■ TASK INSTRUCTIONS ■
Two lines in the data below mark the range: the one with "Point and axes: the" and the one with "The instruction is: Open". Return both, along with every line between them, exactly.

■ ENTRIES SUPPLIED ■
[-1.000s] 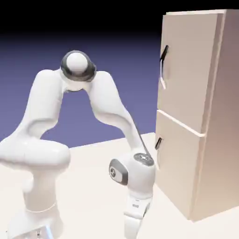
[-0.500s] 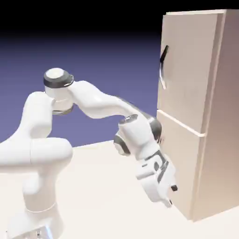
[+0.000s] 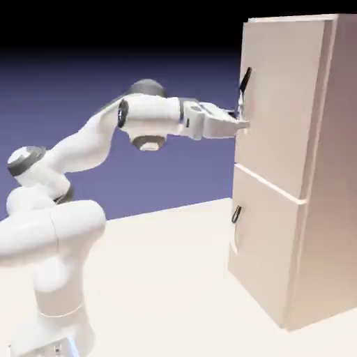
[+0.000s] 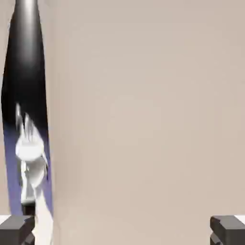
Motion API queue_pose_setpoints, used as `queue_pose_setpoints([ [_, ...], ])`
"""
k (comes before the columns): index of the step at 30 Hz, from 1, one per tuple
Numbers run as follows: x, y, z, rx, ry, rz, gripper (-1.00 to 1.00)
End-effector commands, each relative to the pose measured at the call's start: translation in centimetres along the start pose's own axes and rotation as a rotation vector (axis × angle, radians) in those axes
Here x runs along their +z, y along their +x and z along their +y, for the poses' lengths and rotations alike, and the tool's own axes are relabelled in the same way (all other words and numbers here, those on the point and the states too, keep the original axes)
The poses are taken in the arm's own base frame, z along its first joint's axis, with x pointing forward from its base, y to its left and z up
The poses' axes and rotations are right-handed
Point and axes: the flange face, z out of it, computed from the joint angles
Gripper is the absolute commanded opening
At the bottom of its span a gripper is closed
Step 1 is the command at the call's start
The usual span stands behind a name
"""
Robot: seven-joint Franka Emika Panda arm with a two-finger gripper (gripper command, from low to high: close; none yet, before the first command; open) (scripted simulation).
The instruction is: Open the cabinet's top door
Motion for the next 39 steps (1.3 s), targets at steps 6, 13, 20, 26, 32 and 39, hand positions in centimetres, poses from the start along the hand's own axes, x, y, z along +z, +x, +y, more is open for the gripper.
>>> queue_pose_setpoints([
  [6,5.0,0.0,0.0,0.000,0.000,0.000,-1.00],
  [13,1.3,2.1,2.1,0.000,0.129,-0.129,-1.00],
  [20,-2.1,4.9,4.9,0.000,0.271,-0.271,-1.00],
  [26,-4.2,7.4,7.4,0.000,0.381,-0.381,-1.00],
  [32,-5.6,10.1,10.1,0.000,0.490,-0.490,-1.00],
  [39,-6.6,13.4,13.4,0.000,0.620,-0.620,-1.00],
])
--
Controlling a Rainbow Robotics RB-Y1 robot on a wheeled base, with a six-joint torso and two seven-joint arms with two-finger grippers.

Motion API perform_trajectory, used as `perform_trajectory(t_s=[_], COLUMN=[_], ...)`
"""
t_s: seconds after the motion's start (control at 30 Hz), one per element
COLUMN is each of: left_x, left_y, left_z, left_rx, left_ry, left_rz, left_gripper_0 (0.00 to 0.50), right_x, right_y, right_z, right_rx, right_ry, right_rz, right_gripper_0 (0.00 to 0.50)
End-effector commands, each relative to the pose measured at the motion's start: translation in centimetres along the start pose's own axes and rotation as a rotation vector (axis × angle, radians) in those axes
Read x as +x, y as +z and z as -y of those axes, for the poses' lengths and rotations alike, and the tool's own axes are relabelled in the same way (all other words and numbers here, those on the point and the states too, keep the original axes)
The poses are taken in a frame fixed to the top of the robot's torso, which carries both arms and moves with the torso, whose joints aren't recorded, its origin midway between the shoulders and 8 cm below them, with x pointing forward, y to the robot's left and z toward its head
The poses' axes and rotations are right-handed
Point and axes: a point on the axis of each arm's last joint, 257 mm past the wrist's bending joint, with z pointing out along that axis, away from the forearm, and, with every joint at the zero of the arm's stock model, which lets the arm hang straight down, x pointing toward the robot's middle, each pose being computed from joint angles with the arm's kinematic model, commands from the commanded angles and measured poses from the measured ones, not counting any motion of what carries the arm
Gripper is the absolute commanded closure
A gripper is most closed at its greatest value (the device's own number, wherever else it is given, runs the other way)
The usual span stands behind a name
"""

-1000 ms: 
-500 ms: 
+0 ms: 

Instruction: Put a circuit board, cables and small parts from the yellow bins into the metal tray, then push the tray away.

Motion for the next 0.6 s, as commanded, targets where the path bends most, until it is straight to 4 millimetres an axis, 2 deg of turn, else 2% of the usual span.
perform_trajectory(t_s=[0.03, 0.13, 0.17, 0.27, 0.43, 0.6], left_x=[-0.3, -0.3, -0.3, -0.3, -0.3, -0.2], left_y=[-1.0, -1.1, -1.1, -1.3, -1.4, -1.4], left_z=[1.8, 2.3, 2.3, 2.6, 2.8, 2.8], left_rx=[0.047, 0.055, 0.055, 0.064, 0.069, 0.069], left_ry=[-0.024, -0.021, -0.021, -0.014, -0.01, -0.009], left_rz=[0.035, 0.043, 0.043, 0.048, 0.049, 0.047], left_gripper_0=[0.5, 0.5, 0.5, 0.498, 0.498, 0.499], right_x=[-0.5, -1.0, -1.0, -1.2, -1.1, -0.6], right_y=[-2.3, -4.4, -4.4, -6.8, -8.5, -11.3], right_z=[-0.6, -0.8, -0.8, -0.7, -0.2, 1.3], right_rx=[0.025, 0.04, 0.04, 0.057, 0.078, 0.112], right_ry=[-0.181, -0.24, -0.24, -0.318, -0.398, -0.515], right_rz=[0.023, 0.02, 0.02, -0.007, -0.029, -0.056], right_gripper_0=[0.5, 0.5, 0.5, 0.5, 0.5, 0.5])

■ EXERCISE RESULT ■
Point and axes: the flange face, z out of it, computed from the joint angles
Gripper is the absolute commanded opening
At the bottom of its span a gripper is closed
Step 1 is the command at the call's start
The usual span stands behind a name
"""
Robot: seven-joint Franka Emika Panda arm with a two-finger gripper (gripper command, from low to high: close; none yet, before the first command; open) (scripted simulation).
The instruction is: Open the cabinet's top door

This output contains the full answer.